Scontrini per 54 cene, chiesti due anni e mezzo per l’ex sindaco Marino
Richiesta di condanna del pg al processo d’appello per gli scontrini
Assolto in primo grado, Ignazio Marino rischia di nuovo la condanna in appello (due anni e mezzo chiesti) anche se per una sola delle accuse a suo carico. L’ex sindaco è colpevole secondo il pg delle cene private pagate con carta di credito del Campidoglio, mentre va assolto per le finte assunzioni alla onlus Imagine. «Mai speso soldi pubblici per fini personali», dice in aula il chirurgo.
Cade una delle due accuse, ma dal processo d’Appello arriva una nuova richiesta di condanna per l’ex sindaco Ignazio Marino. Il sostituto procuratore generale Vincenzo Saveriano ha sollecitato una pena di due anni e sei mesi per il chirurgo che deve difendersi dalla duplice accusa della truffa per le false assunzioni nella onlus Imagine (il pg ha chiesto l’assoluzione) e del peculato per le 56 cene private pagate con carta di credito del Campidoglio (in appello gliene vengono contestate 54). Marino è stato assolto in primo grado da entrambe le imputazioni con la formula de «il fatto non sussiste» nel caso scontrini e «per non aver commesso il fatto» riguardo alla onlus.
Ieri in aula il chirurgo, tornato a esercitare negli Usa la sua professione, ha ribadito la sua innocenza: «Mai, da cittadino o da sindaco, ho usato soldi pubblici per fini personali». Quanto alle cene Marino contrattacca: «Vengo accusato di “intenzionale oscuramento” dei veri commensali quando già in sede di interrogatorio offrii la mia agenda elettronica ai pm per controllare. E continua: «Il mio rapporto ideologico con il denaro è testimoniato dai miei atti: in Campidoglio mi sono offerto di mettere di tasca mia nelle casse comunali i soldi di cui mi sarei appropriato. E sono andato a spese mie negli Stati Uniti a parlare con James Pallotta dello stadio Roma o da Bill De Blasio (sindaco di New York, ndr) per valorizzare il patrimonio pubblico della Capitale. Ancor prima dell’inchiesta e di essere eletto ho donato 10mila euro del mio salario a Roma e ho preteso di decadere da senatore.
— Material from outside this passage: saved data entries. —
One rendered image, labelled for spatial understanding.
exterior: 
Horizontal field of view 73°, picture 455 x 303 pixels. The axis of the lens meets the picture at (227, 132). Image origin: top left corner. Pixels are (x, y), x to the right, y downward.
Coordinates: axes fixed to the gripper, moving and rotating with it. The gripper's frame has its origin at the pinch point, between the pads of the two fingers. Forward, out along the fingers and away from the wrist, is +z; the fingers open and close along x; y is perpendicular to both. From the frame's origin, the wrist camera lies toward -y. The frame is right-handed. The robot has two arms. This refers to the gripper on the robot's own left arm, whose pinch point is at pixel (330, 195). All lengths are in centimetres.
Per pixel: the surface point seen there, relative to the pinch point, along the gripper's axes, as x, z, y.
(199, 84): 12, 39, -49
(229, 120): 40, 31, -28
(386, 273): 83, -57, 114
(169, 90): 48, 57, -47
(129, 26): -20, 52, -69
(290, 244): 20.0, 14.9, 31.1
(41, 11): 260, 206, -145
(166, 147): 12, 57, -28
Se sono un ladro sono un ladro scemo e incapace di intendere e volere», ha concluso l’ex sindaco, difeso dal professore Enzo Musco.
L’appello della procura nasce in particolare contro l’interpretazione da dare alle cosiddette «spese di rappresentanza». E se i giudici di primo grado ne hanno dato nelle loro motivazioni di non colpevolezza una lettura estensiva, rimarcando solo il disordine con cui venivano rendicontate le cene, i pm si rifanno a una sentenza della Cassazione (usata anche per ottenere la condanna dell'ex direttore del Tg1 Augusto Minzolini), secondo la quale vanno incluse nella definizione solo le spese «destinate a soddisfare la funzione rappresentativa esterna dell’ente pubblico al fine di accrescere il prestigio della sua immagine». Quanto alla «Imagine», il pg accoglie la tesi dell’artifizio fiscale messo in piedi da uno dei collaboratori della onlus, del quale è lecito pensare che Marino non fosse a conoscenza. La tesi dell’appello è che sia invece una cosa impossibile, date le dimensioni assai ridotte della Imagine In primo grado l’accusa chiedeva tre anni e quattro mesi.
I giudici della terza corte d’Appello, presieduta da Raffaele Montaldi hanno aggiornato il processo all’11 gennaio.